**YOUR INSTRUCTIONS:** Your task is to reproduce, exactly and only, the lines running from the line containing "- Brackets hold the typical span" to the end of the data below, both included.
———
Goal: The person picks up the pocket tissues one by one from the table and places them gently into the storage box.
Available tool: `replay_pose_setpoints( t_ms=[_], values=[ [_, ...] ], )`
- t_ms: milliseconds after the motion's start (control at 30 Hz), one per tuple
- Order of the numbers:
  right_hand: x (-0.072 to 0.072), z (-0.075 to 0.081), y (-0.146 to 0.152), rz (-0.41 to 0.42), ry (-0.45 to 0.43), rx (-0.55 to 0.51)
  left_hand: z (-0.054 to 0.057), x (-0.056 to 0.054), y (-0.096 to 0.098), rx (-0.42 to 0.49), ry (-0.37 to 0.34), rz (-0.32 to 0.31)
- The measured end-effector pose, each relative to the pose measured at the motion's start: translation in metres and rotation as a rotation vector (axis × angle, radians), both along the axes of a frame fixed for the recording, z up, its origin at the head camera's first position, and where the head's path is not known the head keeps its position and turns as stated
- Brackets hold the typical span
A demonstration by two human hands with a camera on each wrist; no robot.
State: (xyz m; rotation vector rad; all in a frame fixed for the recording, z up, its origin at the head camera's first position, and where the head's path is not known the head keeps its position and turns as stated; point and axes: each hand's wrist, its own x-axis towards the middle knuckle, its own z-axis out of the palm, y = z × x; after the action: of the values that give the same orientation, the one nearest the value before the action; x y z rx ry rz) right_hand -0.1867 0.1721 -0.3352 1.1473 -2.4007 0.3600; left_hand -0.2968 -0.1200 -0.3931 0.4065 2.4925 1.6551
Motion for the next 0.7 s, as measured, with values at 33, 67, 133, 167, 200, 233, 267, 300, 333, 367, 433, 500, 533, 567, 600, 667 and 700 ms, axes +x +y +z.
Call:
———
**RESPONSE FOR THIS EXERCISE:**
- Brackets hold the typical span
A demonstration by two human hands with a camera on each wrist; no robot.
State: (xyz m; rotation vector rad; all in a frame fixed for the recording, z up, its origin at the head camera's first position, and where the head's path is not known the head keeps its position and turns as stated; point and axes: each hand's wrist, its own x-axis towards the middle knuckle, its own z-axis out of the palm, y = z × x; after the action: of the values that give the same orientation, the one nearest the value before the action; x y z rx ry rz) right_hand -0.1867 0.1721 -0.3352 1.1473 -2.4007 0.3600; left_hand -0.2968 -0.1200 -0.3931 0.4065 2.4925 1.6551
Motion for the next 0.7 s, as measured, with values at 33, 67, 133, 167, 200, 233, 267, 300, 333, 367, 433, 500, 533, 567, 600, 667 and 700 ms, axes +x +y +z.
Call:

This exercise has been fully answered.